INSTRUCTIONS TO FOLLOW =
Among the entries below, find the lines that contain the string "show". State only how many there are.

(MATERIAL FOR THE TASK Opens)

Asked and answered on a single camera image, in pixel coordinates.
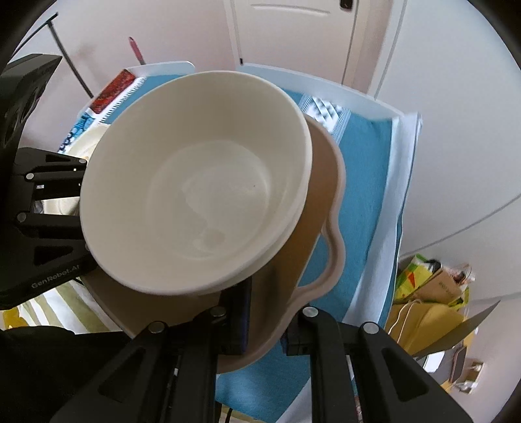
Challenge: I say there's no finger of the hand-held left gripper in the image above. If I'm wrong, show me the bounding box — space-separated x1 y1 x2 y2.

(MATERIAL FOR THE TASK Closes)
(MATERIAL FOR THE TASK Opens)

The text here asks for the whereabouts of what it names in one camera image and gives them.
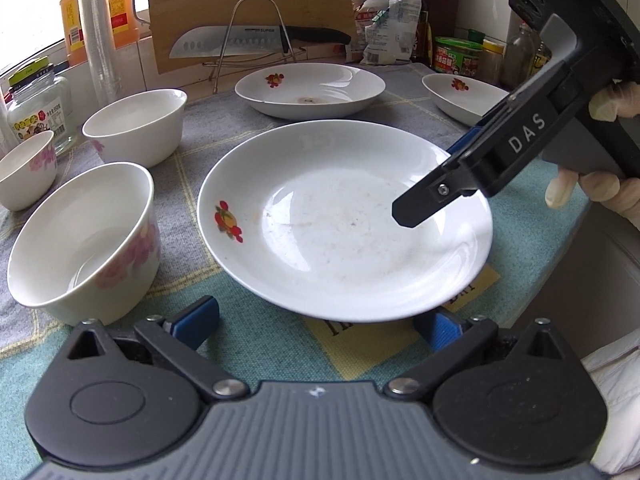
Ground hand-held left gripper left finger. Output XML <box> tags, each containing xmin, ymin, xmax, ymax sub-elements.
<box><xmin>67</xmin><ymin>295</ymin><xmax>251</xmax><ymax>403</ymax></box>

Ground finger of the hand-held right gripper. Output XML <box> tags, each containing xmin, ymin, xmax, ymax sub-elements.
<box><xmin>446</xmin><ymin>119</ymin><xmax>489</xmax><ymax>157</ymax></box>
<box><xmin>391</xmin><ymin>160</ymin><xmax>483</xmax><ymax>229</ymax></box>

(MATERIAL FOR THE TASK Closes)
(MATERIAL FOR THE TASK Opens)

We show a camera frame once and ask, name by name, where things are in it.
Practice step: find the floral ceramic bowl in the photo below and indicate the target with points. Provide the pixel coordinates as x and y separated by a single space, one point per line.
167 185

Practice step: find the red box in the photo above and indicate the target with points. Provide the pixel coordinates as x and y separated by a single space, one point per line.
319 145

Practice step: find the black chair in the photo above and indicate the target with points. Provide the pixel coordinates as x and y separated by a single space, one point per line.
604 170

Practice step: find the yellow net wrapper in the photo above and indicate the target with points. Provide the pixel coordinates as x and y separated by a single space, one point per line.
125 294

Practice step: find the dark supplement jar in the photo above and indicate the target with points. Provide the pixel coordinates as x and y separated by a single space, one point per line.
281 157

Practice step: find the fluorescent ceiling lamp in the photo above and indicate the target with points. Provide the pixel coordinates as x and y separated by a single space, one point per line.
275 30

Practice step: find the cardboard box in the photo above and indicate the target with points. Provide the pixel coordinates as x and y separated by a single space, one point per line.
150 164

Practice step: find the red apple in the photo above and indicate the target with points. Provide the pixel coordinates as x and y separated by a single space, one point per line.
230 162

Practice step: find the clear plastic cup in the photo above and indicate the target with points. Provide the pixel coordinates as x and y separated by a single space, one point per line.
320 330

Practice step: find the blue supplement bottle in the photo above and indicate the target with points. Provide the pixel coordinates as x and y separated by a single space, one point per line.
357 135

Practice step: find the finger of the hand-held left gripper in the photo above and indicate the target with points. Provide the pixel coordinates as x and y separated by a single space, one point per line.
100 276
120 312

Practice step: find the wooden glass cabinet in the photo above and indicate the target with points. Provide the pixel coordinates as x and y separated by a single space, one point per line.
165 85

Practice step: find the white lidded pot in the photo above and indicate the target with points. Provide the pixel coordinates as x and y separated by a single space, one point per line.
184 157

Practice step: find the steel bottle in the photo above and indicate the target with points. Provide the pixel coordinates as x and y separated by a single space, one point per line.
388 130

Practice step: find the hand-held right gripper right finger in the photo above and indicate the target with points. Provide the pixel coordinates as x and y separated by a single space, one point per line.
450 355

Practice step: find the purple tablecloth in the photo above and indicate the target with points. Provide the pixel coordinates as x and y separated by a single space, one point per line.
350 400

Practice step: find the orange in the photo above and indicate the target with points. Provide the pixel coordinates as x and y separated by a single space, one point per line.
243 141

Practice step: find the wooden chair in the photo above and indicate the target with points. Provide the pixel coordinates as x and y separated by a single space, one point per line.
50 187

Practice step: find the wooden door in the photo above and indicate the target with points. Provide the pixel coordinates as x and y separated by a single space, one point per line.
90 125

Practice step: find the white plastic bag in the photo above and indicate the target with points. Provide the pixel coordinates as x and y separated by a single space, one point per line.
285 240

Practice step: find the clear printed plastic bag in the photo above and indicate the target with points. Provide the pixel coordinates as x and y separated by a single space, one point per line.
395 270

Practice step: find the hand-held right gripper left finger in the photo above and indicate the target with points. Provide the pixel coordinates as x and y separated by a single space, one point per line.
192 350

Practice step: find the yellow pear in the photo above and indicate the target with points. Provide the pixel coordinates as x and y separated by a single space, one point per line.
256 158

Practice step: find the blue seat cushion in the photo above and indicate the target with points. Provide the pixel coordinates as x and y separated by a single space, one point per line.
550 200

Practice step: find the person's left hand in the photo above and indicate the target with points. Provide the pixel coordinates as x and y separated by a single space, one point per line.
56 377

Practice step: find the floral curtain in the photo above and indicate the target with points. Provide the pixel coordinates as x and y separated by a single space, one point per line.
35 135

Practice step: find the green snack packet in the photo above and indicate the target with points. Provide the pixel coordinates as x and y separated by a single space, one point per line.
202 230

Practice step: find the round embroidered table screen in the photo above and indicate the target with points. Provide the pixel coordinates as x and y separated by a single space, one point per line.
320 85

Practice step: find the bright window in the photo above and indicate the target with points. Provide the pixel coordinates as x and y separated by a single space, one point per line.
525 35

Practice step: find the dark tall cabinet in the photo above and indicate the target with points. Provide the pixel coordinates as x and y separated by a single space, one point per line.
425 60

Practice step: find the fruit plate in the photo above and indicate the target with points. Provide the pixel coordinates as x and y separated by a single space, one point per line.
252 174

(MATERIAL FOR THE TASK Closes)

WRITTEN SOLUTION =
2